Problem description: From the listing below, copy only the lines from the line that contains "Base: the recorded" to the line that contains "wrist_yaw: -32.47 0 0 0", counting those two lines as part of the copy.
= = = =
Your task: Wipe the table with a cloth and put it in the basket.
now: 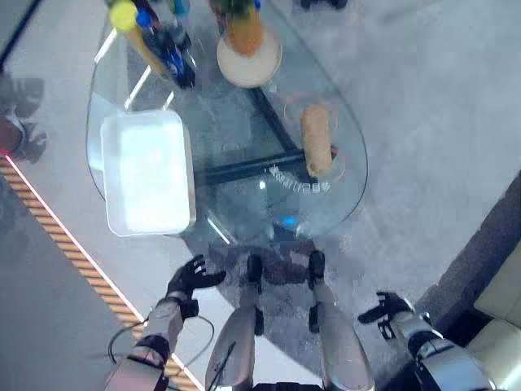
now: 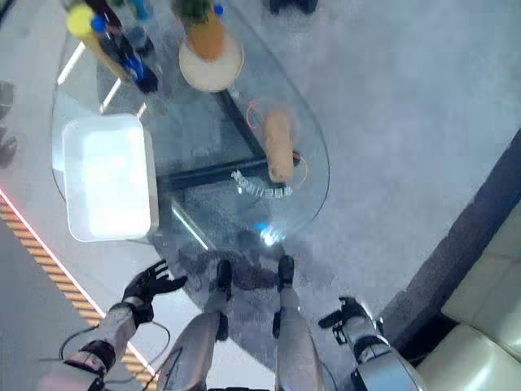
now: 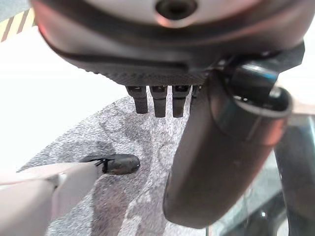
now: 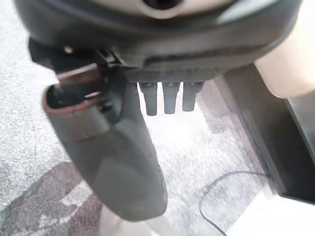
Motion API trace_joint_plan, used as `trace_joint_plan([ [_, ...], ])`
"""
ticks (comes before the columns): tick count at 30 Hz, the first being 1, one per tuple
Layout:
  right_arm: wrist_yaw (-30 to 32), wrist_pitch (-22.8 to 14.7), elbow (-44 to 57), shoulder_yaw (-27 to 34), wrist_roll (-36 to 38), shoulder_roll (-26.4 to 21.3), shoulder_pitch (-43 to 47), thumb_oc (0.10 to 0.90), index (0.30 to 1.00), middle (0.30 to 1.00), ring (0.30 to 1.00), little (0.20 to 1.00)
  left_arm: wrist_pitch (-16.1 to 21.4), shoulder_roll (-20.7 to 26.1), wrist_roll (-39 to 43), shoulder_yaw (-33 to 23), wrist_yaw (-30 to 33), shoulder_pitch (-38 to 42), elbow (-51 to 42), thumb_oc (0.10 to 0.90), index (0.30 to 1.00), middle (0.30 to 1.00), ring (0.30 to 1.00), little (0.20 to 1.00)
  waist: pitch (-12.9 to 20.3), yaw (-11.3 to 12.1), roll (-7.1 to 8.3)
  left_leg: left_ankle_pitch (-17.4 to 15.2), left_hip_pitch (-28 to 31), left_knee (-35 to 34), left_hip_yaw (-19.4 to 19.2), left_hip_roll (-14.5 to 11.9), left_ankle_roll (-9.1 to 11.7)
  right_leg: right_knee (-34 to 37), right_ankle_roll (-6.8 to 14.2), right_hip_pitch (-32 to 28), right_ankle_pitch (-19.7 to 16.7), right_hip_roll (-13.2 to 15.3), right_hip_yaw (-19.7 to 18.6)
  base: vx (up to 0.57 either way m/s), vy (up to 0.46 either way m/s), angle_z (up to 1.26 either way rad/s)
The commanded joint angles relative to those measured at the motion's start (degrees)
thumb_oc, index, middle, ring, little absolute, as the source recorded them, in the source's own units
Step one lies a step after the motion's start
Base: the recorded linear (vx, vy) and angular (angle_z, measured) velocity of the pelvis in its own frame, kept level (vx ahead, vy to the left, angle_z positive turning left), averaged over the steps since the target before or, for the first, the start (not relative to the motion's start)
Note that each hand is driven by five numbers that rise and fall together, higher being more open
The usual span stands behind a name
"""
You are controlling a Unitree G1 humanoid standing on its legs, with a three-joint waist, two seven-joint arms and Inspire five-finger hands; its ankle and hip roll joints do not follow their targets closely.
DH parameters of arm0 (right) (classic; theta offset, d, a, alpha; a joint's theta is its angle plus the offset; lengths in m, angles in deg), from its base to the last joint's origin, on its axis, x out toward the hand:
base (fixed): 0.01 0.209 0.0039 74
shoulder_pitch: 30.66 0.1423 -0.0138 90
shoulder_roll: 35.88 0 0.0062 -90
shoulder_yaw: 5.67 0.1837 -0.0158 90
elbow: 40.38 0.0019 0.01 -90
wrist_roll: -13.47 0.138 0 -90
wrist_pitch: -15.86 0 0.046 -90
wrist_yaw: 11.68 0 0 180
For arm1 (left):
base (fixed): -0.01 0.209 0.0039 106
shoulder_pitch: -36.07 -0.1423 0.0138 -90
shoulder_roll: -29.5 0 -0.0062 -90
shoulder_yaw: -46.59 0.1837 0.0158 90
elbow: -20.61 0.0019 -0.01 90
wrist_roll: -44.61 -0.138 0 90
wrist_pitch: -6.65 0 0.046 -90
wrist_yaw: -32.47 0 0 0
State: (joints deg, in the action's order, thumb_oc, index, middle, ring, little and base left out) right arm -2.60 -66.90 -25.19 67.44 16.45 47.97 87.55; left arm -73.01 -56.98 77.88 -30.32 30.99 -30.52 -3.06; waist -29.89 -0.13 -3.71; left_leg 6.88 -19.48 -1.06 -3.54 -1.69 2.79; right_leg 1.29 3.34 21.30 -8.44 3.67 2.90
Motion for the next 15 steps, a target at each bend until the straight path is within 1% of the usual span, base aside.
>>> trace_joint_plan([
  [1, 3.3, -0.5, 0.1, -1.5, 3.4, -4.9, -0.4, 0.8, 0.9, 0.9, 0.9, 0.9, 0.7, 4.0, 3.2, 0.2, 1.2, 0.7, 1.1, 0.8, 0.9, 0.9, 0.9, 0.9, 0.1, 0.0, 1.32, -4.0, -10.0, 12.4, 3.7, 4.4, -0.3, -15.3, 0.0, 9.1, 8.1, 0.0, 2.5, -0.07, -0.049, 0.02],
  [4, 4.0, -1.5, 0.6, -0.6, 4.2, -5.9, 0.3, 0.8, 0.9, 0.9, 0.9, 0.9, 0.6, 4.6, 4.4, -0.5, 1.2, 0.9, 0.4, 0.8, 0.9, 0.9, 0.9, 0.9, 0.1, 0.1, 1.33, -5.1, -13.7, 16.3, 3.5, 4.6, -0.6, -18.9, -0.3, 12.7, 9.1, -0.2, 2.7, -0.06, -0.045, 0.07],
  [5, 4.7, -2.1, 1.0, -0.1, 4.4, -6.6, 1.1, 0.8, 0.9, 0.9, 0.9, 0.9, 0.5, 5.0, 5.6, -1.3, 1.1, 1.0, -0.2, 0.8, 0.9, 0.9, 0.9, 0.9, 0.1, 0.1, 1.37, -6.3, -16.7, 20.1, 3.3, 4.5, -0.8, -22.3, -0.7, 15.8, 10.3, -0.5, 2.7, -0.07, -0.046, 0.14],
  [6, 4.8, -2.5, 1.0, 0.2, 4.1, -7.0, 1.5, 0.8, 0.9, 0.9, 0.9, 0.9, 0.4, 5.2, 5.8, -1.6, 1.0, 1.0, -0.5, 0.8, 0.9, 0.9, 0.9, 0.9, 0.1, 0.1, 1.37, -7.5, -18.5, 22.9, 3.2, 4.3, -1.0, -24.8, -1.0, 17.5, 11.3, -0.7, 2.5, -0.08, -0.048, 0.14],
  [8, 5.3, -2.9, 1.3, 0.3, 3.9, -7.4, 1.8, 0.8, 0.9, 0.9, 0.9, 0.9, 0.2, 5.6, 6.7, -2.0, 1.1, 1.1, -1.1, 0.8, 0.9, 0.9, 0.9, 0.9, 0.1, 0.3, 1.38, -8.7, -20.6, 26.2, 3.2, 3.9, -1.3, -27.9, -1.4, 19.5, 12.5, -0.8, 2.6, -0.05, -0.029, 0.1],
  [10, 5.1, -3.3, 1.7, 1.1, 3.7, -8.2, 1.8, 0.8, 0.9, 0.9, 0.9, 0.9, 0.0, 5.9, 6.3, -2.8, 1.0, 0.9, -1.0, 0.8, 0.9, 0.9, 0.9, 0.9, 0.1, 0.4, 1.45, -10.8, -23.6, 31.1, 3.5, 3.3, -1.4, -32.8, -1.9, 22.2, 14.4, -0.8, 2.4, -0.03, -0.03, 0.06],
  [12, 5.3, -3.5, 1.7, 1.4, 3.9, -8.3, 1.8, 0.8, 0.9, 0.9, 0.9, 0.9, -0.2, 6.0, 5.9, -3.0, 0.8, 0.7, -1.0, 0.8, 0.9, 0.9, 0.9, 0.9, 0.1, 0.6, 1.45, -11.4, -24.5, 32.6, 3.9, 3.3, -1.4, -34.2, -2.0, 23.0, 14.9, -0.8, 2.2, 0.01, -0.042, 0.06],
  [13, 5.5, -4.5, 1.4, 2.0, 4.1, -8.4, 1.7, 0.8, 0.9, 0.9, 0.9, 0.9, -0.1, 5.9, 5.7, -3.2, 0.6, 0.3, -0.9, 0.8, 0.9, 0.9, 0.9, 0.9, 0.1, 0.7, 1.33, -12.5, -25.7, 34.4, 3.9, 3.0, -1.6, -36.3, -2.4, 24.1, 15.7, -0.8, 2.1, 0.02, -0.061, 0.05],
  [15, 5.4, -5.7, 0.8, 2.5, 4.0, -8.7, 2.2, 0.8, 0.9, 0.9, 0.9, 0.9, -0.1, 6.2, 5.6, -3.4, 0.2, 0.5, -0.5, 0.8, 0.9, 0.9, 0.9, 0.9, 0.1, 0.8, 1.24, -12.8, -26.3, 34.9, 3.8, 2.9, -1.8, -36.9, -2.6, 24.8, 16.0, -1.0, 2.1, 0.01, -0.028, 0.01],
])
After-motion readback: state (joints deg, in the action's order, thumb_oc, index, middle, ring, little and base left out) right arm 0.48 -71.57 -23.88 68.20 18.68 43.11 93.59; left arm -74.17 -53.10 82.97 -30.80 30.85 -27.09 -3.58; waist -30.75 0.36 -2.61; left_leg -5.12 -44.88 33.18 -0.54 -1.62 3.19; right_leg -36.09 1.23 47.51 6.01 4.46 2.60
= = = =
Result of this task:
Base: the recorded linear (vx, vy) and angular (angle_z, measured) velocity of the pelvis in its own frame, kept level (vx ahead, vy to the left, angle_z positive turning left), averaged over the steps since the target before or, for the first, the start (not relative to the motion's start)
Note that each hand is driven by five numbers that rise and fall together, higher being more open
The usual span stands behind a name
"""
You are controlling a Unitree G1 humanoid standing on its legs, with a three-joint waist, two seven-joint arms and Inspire five-finger hands; its ankle and hip roll joints do not follow their targets closely.
DH parameters of arm0 (right) (classic; theta offset, d, a, alpha; a joint's theta is its angle plus the offset; lengths in m, angles in deg), from its base to the last joint's origin, on its axis, x out toward the hand:
base (fixed): 0.01 0.209 0.0039 74
shoulder_pitch: 30.66 0.1423 -0.0138 90
shoulder_roll: 35.88 0 0.0062 -90
shoulder_yaw: 5.67 0.1837 -0.0158 90
elbow: 40.38 0.0019 0.01 -90
wrist_roll: -13.47 0.138 0 -90
wrist_pitch: -15.86 0 0.046 -90
wrist_yaw: 11.68 0 0 180
For arm1 (left):
base (fixed): -0.01 0.209 0.0039 106
shoulder_pitch: -36.07 -0.1423 0.0138 -90
shoulder_roll: -29.5 0 -0.0062 -90
shoulder_yaw: -46.59 0.1837 0.0158 90
elbow: -20.61 0.0019 -0.01 90
wrist_roll: -44.61 -0.138 0 90
wrist_pitch: -6.65 0 0.046 -90
wrist_yaw: -32.47 0 0 0

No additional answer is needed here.